Affordable housing schemes
Affordable housing schemes aimed to help lower-income households to buy their own homes. They offered eligible first-time purchasers the chance to buy newly constructed homes and apartments at prices significantly less than their market value.
In 2011, the existing affordable housing schemes were discontinued. A new Affordable Housing Bill was published in January 2021, but this legislation has not been finalised and the details of the scheme are not available yet. This document describes how the previous schemes worked, and what happens if you sell your affordable home.
If you bought an affordable home
If you sell your house within 20 years, you will have to pay the local authority a percentage of the proceeds of the sale - known as clawback. This percentage is expressed as the percentage difference between the sale price and the market value of the house. This amount will be reduced by 10% each year after you have owned your home for 10 years. So, if you sell your home after 20 years, you will not have to pay any clawback to the local authority.

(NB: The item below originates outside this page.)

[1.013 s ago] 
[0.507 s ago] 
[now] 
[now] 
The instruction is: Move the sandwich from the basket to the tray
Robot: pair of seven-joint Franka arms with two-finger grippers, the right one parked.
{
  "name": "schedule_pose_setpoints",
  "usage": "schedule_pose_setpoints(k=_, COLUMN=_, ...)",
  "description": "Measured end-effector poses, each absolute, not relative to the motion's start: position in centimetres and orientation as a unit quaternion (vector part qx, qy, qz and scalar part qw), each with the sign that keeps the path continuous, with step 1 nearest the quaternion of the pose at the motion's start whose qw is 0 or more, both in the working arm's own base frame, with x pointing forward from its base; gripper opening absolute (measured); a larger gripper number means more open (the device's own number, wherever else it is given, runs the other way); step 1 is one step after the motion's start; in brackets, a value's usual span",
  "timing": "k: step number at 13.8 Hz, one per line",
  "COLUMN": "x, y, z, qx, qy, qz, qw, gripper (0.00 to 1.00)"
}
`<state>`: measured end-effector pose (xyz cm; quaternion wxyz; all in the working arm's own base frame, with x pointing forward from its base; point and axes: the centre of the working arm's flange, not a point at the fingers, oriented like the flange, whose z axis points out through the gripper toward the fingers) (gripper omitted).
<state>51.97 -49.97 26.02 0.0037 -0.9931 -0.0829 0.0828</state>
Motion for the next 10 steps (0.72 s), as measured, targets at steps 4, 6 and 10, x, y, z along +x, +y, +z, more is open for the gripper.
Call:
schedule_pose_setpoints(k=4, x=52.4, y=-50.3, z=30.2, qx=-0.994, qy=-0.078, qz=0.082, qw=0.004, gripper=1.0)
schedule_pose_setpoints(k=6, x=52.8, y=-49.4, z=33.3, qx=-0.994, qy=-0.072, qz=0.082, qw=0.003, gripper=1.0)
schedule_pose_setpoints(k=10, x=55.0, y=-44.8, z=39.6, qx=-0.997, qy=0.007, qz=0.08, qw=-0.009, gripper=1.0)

The market value at the time of selling your affordable home is used to calculate the amount of clawback due to the local authority. If the gap between the original sale price and market value has narrowed, the amount due to the local authority will also reduce. If the proceeds of the sale of your affordable home are below the initial price actually paid, you will not be liable to pay the local authority a percentage of the proceeds of the sale.
Find out more about living in an affordable home.
How the schemes worked
Affordable Housing Scheme
Under the Affordable Housing Scheme the local authority provided land on which new houses were built and sold. You would qualify for the Affordable Housing Scheme if :
- You were in need of housing and your income satisfied the income test, or
- You were registered on a housing waiting list with a local authority, or
- You were a local authority tenant or a tenant purchaser and you wanted to buy a private house and return your present house to the local authority, or
- You were a tenant for more than one year of a home provided by a housing association under the Capital Loan and Subsidy Scheme and you wanted to buy a private house and return your present house to the housing association.
The income test only applied to people mentioned in the first bullet point; if you were covered by the second, third or fourth bullet points, you were exempt from the income test. However, all applicants had to have enough income to meet their mortgage repayments after paying other bills.
Some local authorities had lower or higher income limits than others. As a guide, the following are approximate limits:
- Single-income household: If your gross income (before tax) in the last income tax year was between €25,000 and €58,000, you might be eligible.
- Two-income household: If your joint income was €75,000 or less, you might be eligible.
Part V affordable housing
Part V of the Development Acts 2000-2002 allows a local authority to require developers to set aside up to 20% of new developments of 5 or more houses for social or affordable housing. The local authority decides how much (if any) of the 20% will be social, voluntary or affordable housing - though as the affordable housing schemes have been stood down, no more housing is now being designated as affordable.
There were no rules about where affordable houses should be located in new developments. It was for the local authority to decide which homes should be designated as affordable housing, as appropriate.
You were eligible to buy an affordable house provided under Part V of the Planning and Development Acts 2000-2002 if 35% of your income was not sufficient to enable you to buy a house.
Affordable Housing Initiative
The Affordable Housing Initiative (AHI) was introduced under the Sustaining Progress agreement. Under this initiative the Office of Public Works provided land on which new houses were built and sold.The AHI aimed to meet the needs of people who would formerly have been able to buy a house, but found themselves priced out of the market.
You were eligible to buy an affordable house provided under the Affordable Housing Initiative if 35% of your income was not sufficient to enable you to buy a house.
Mortgages for affordable homes
Mortgages were available from local authorities and some banks also provided mortgages for affordable homes. The loan could be up to 97% of the price of the house, subject to repayments being no more than 35% of the household's net income after tax and social insurance (PRSI). Some private lenders had affordable housing mortgages. Applicants for private sector affordable mortgages had to be pre-approved by their local authorities for a suitable property.
Mortgage Subsidy Scheme
If you got a mortgage for your affordable home from the local authority and your gross household income was less than €28,000, you would be entitled to a subsidy of between €1,050 and €2,550 per year, paid directly to the local authority.
A household that did not qualify for this subsidy could instead qualify for the Mortgage Allowance Scheme.